The faithful stronghold of Orthodoxy
Isaac is embedded in the heights,
There I will serve a prayer service for health
Mashenki and a memorial service for me.

And yet the heart is forever gloomy,
It’s hard to breathe and it’s painful to live...
Mashenka, I never thought
That you can love and be so sad.

Analysis of Gumilev’s poem “The Lost Tram”

Nikolai Gumilyov perceived the October Revolution very negatively, as he was convinced that building a new state on blood and lies was unacceptable. He has repeatedly publicly spoken out about the fact that Russia, with its rich cultural and historical heritage, has been given over to be torn to pieces by barbarians, who will sooner or later destroy all the best that has been created in the country by many generations of people. After the revolution in Russia, which Gumilev loved so much, complete anarchy reigned, against the background of which civil war was a completely natural phenomenon. At that moment no one thought about the foundations of the state - there was a banal struggle for power, cruel and merciless. Therefore, there was no censorship as such in the country, and in 1919 Gumilyov managed to publish the poem “The Lost Tram,” in which he outlined his civic position.

The very title of this work is absurd, since a tram traveling on rails cannot get lost. However, the author uses this expression as a metaphor, implying that such a tram is the entire country, mired in lies, utopian ideas and pseudo-patriotism. At the same time, the poet notes that it is still a mystery to him “how I jumped on his bandwagon.” Indeed, Gumilyov, accustomed to spending 10 months a year abroad, quite by chance ended up in his homeland at the height of the revolution. And he immediately became ineligible not only because of his political convictions, but also because of his noble origin. At first, the poet did not plan to leave his homeland, believing that he was an eyewitness to historical events that would bring true freedom to his country. However, after a few years, he completely abandoned illusions, realizing that from now on he would have to live in a powerless state ruled by yesterday’s peasants.

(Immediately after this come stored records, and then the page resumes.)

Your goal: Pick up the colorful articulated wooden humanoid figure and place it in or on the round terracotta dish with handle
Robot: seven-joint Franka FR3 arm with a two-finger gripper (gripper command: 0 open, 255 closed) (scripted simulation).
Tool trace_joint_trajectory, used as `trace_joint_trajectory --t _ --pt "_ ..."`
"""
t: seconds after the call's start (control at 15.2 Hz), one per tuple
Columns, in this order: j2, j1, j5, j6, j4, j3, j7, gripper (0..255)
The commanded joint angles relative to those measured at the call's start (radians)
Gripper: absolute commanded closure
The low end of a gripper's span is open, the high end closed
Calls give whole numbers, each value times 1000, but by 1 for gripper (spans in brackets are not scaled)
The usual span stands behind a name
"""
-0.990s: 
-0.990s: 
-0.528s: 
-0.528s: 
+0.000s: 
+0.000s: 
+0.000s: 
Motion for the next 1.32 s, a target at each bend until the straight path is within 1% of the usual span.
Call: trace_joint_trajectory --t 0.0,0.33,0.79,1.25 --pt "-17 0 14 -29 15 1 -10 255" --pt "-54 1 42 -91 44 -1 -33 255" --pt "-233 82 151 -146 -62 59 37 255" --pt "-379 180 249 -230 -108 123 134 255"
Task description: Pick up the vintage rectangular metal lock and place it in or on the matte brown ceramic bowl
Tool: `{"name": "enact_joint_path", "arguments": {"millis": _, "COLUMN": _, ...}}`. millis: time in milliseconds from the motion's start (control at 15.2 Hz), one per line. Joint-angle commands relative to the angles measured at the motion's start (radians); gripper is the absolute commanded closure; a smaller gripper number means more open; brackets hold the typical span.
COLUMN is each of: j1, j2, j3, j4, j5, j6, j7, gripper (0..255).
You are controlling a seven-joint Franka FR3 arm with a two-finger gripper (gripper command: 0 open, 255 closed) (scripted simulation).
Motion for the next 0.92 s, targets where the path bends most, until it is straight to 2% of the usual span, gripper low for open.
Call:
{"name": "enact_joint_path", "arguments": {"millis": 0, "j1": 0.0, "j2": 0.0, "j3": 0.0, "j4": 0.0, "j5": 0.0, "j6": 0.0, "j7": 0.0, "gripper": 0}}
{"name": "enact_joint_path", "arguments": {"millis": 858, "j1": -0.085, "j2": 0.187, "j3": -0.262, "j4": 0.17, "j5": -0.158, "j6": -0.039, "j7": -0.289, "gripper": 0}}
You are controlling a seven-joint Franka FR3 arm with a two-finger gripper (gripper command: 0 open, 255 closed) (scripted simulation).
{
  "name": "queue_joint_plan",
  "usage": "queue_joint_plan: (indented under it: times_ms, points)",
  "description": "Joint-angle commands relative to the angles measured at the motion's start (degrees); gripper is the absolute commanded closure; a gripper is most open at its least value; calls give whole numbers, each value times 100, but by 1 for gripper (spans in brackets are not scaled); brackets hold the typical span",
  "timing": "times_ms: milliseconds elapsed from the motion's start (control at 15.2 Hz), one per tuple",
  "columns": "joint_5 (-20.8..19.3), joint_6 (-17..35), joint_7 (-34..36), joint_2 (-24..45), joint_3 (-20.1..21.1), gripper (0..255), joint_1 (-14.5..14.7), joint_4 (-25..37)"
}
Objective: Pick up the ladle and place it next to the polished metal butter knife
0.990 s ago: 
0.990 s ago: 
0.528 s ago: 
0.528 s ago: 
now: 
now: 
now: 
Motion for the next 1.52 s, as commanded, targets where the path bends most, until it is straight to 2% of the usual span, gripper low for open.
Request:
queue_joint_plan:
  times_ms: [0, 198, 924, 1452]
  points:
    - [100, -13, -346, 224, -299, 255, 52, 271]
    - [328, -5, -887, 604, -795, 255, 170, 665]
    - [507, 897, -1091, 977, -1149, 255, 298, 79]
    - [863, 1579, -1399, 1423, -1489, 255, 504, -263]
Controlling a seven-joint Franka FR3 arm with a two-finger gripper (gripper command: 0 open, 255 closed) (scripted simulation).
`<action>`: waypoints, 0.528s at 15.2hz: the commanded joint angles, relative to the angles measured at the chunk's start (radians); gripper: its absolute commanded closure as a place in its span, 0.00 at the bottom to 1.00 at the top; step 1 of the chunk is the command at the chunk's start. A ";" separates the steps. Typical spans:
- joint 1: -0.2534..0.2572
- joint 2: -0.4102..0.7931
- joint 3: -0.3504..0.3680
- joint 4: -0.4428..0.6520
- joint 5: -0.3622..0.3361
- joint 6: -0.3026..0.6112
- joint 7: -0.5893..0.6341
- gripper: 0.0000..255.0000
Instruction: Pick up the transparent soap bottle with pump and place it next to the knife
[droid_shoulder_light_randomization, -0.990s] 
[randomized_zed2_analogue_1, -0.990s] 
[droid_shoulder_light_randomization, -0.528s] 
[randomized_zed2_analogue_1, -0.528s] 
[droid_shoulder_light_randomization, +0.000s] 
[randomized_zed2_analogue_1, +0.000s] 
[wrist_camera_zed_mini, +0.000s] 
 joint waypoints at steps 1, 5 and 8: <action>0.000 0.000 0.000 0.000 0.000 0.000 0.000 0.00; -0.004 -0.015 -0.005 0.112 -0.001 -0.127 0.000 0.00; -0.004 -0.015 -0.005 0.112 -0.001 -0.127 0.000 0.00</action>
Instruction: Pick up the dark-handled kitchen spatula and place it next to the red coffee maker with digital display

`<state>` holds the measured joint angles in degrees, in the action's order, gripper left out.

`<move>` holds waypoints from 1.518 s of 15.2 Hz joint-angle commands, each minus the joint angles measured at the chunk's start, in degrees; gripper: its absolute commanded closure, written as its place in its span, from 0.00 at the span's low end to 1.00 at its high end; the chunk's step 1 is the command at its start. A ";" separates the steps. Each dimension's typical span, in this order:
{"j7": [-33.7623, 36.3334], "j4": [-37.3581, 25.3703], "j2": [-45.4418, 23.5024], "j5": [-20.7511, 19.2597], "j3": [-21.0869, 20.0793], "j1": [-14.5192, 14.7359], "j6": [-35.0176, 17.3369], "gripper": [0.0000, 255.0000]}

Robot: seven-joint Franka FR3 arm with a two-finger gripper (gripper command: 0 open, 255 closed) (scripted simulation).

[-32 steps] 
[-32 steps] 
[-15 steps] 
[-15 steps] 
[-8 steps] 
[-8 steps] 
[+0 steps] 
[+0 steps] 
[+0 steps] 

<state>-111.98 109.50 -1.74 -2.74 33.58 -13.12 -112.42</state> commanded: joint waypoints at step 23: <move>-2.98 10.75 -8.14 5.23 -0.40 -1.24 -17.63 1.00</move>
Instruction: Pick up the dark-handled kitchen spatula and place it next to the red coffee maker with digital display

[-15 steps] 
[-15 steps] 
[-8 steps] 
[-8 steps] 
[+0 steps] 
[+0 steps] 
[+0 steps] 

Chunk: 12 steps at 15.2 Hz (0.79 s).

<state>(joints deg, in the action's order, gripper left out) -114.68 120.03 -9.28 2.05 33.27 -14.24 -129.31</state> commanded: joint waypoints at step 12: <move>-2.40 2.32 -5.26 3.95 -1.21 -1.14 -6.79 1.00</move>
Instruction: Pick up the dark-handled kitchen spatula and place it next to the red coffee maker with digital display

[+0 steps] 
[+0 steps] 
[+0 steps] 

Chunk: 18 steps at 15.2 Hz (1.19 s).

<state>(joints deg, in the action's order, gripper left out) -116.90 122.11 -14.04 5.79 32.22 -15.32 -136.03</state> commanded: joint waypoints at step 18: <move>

Therefore, in his poem, Gumilyov mentally travels to the countries he loves so much and understands that even if he goes abroad, he is unlikely to be truly happy. Memories of the horrors of the Russian revolution, famine, epidemics and fratricide will haunt him even in the most heavenly corners of the world, where previously the poet could find peace and peace of mind. In this poem, Gumilev for the first time predicts his imminent death, noting that his executioner will be a representative of the so-called power of workers and peasants “in a red shirt, with a face like an udder.” This fact does not particularly bother the poet, who, after two years of permanent residence in Russia, managed to come to terms with death. What worries Gumilyov much more is that there is nothing left of the old and patriarchal country in which he was born and raised.

The unknown Mashenka, whom Nikolai Gumilyov addresses in his poem “The Lost Tram,” is a collective image of that very pre-revolutionary Russia that the poet endlessly loved. Therefore, he cannot come to terms with the idea that the past cannot be brought back, and exclaims in bewilderment: “Could it be that you are dead!”

From this work it becomes obvious that Gumilyov does not want to participate in the farce called “bright future”, which is playing out before his eyes. Therefore, the author demands: “Stop the tram!” But no one can do this, and the poet continues his joyless and aimless journey, regretting only that the “house with three windows and a gray lawn” that flashed outside his windows will forever remain in the past. The poet also realizes how dear that old Russia is to him. And, turning to her, he notes: “I never thought that it was possible to love and be sad so much.”